Formada em Direito pela Universidade Luterana do Brasil, pós-graduada em Direito Ambiental pela UFRGS e atuante na área condominial desde 2010, ela segue em sua análise. “Nem sempre é o síndico o sujeito ativo e ou passivo da corrupção. Há alguns casos em que o síndico é tão vítima quanto os moradores, como nos casos de empresas que extrapolam os orçamentos, emitem notas frias, vendem produtos fruto de receptação. Enfim, empresas que, de uma forma ou de outra, se valem da atividade exercida dentro do condomínio para fins ilícitos. Mas, de que forma podemos evitar, ou ao menos mitigar, os riscos de uma contração fraudulenta, preservando os nossos recursos pois, além de pagarmos nossos impostos, efetuamos mensalmente o pagamento das nossas taxas condominiais.”

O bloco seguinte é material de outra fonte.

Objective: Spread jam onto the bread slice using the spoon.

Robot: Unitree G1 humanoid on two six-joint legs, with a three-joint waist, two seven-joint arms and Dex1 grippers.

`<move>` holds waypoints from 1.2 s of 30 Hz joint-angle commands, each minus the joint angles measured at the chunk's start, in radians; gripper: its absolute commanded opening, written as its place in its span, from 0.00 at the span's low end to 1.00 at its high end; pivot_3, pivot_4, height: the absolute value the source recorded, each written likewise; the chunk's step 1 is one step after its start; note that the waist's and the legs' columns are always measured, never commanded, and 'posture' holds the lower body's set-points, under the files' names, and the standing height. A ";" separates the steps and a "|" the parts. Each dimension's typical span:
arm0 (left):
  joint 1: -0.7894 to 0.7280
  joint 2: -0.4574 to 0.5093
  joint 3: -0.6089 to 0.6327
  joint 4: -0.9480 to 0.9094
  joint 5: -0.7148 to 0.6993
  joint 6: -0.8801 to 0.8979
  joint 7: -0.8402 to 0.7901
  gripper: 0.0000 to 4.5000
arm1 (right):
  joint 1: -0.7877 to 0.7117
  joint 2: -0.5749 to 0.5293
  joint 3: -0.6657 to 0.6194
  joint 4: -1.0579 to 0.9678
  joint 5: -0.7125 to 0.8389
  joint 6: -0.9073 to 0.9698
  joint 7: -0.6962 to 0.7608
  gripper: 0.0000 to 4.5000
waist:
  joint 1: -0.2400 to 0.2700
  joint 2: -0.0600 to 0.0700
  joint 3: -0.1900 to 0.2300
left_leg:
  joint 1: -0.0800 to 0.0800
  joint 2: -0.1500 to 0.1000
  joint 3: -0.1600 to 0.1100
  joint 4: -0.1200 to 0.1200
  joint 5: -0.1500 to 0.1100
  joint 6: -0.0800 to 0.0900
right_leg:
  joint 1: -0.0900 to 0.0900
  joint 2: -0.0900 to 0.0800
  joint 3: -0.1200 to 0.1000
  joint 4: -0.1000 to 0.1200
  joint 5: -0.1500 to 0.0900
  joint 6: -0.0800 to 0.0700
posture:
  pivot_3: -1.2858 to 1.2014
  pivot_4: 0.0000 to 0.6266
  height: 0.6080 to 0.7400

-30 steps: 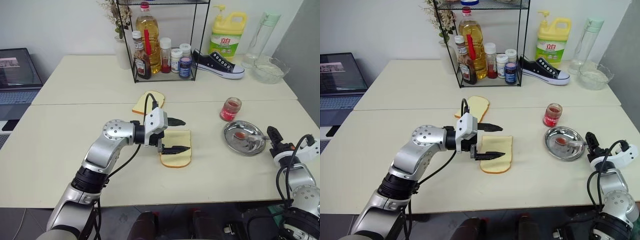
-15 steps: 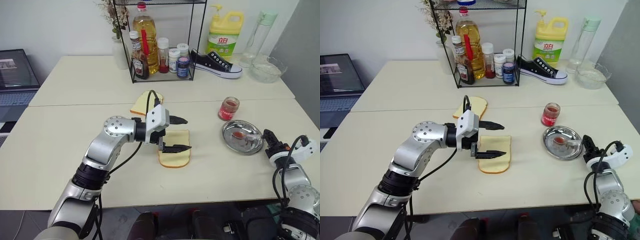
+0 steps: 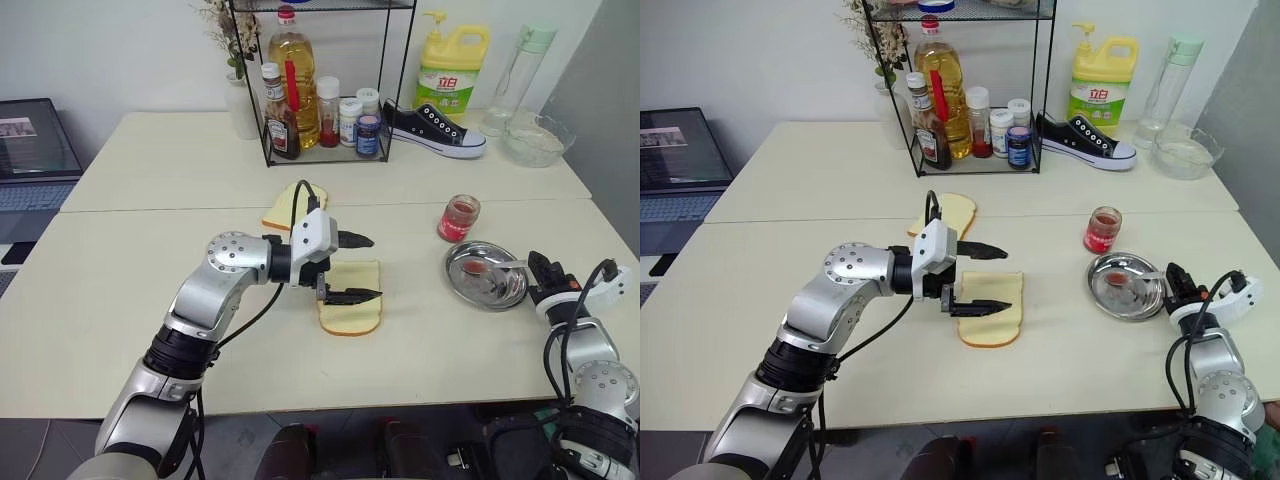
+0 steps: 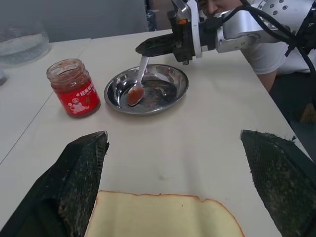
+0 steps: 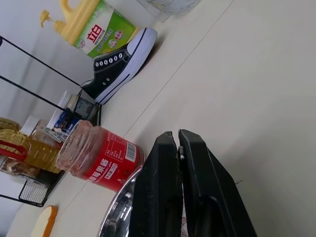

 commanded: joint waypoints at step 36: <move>-0.185 -0.151 0.055 0.166 0.052 -0.065 0.175 1.00 | -0.481 -0.361 0.293 0.033 -0.264 0.060 0.055 0.01 | 0.001 0.001 0.001 | -0.004 -0.001 0.001 0.000 0.000 0.000 | -0.004 -0.001 0.001 -0.001 0.000 0.000 | 0.52 0.24 1.00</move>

Para a entrevistada, a solução é uma só. “O compliance e suas ferramentas de implantação, cada vez mais, têm se mostrado o grande herói na luta contra esse ‘câncer’ que paira e assola nossos condomínios chamado ‘corrupção’. O síndico comprometido, o síndico gestor, o síndico ético deve não só conhecer essa ferramenta como aplicá-la diariamente na gestão dos seus condomínios. Infelizmente, poucos têm se mostrado abertos a conhecer e aplicar o compliance, justamente por conta de que o sistema evitará fraudes, corrupção.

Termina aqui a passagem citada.